The most blatant cases are:

* It ignores Fog of War
* It ignores Terra Incognita (this might be fixed in the latest expansion, not sure; but in the older ones it knew you had a colony somewhere - and would happily send people to seize it in a war - even if it didn't have the area explored)
* It has no naval attrition (this is fixable by adding events which randomly damage/destroy ships out at sea, if I remember correctly)
* It has significant bonuses to leader skills, money and so on (only with "Lucky Nations" on, which is why I never use it)
 
I think that the FOW thing is a necessity and I wouldn't be surprised if it was present in EUIV, too. The AI doesn't really "plan" the way the player does, so it needs some help in order to be able to grasp the strategic situation.
 
I think that the FOW thing is a necessity and I wouldn't be surprised if it was present in EUIV, too. The AI doesn't really "plan" the way the player does, so it needs some help in order to be able to grasp the strategic situation.

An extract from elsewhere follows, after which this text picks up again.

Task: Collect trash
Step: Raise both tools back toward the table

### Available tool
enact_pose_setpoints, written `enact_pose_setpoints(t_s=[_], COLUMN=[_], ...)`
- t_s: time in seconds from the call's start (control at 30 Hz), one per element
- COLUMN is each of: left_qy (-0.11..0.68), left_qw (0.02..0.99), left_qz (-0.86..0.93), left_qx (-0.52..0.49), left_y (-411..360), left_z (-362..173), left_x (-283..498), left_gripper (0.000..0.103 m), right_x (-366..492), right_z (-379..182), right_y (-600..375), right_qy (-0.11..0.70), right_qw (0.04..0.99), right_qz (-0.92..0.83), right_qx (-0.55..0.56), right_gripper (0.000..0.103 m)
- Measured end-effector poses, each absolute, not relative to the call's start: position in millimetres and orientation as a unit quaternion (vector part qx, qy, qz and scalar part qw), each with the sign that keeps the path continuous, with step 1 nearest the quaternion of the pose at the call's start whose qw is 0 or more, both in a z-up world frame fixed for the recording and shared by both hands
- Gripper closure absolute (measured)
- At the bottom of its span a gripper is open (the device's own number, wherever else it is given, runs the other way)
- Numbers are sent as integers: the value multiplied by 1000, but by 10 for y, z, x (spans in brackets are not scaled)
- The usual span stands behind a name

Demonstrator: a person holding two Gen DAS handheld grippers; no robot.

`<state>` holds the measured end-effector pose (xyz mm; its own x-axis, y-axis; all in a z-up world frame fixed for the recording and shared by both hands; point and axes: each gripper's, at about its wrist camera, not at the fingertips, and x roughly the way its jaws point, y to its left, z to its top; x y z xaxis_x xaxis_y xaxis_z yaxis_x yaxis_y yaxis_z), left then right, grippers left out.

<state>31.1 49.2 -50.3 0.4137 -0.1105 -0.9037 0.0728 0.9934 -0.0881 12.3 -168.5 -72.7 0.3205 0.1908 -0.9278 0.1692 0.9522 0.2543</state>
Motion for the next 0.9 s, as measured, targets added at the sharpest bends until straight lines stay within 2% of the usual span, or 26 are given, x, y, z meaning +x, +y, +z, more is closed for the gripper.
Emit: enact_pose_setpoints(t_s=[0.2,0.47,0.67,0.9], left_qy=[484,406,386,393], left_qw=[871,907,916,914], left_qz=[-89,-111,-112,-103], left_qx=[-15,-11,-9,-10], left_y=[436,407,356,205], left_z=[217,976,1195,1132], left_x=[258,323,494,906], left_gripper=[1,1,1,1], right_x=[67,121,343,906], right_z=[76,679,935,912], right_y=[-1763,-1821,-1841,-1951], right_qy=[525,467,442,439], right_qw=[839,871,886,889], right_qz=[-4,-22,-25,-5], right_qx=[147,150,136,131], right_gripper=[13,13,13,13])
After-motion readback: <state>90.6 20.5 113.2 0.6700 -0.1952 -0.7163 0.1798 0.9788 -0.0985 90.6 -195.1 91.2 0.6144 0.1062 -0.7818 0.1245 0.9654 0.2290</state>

But maybe it should have some intelligence level. It is ok to get information very soon about a leaving fleet in the mediteran see. But that Bremen knows if the portoguese fleet leaves macao in an instant is really not a good feature. Maybe restrict the seeknowledge of the ai to her supply ship range?
 
But maybe it should have some intelligence level. It is ok to get information very soon about a leaving fleet in the mediteran see. But that Bremen knows if the portoguese fleet leaves macao in an instant is really not a good feature. Maybe restrict the seeknowledge of the ai to her supply ship range?
Well, yeah, the question is whether this "cheat" should be limited or unlimited. We don't know how good the AI will be, though, so it's hard to answer this.
 
Well, yeah, the question is whether this "cheat" should be limited or unlimited. We don't know how good the AI will be, though, so it's hard to answer this.
Why cheat there? Is there any problem if the AI only knows fleet locations the same way the player does (neighbouring armies, provinces, or fleets)?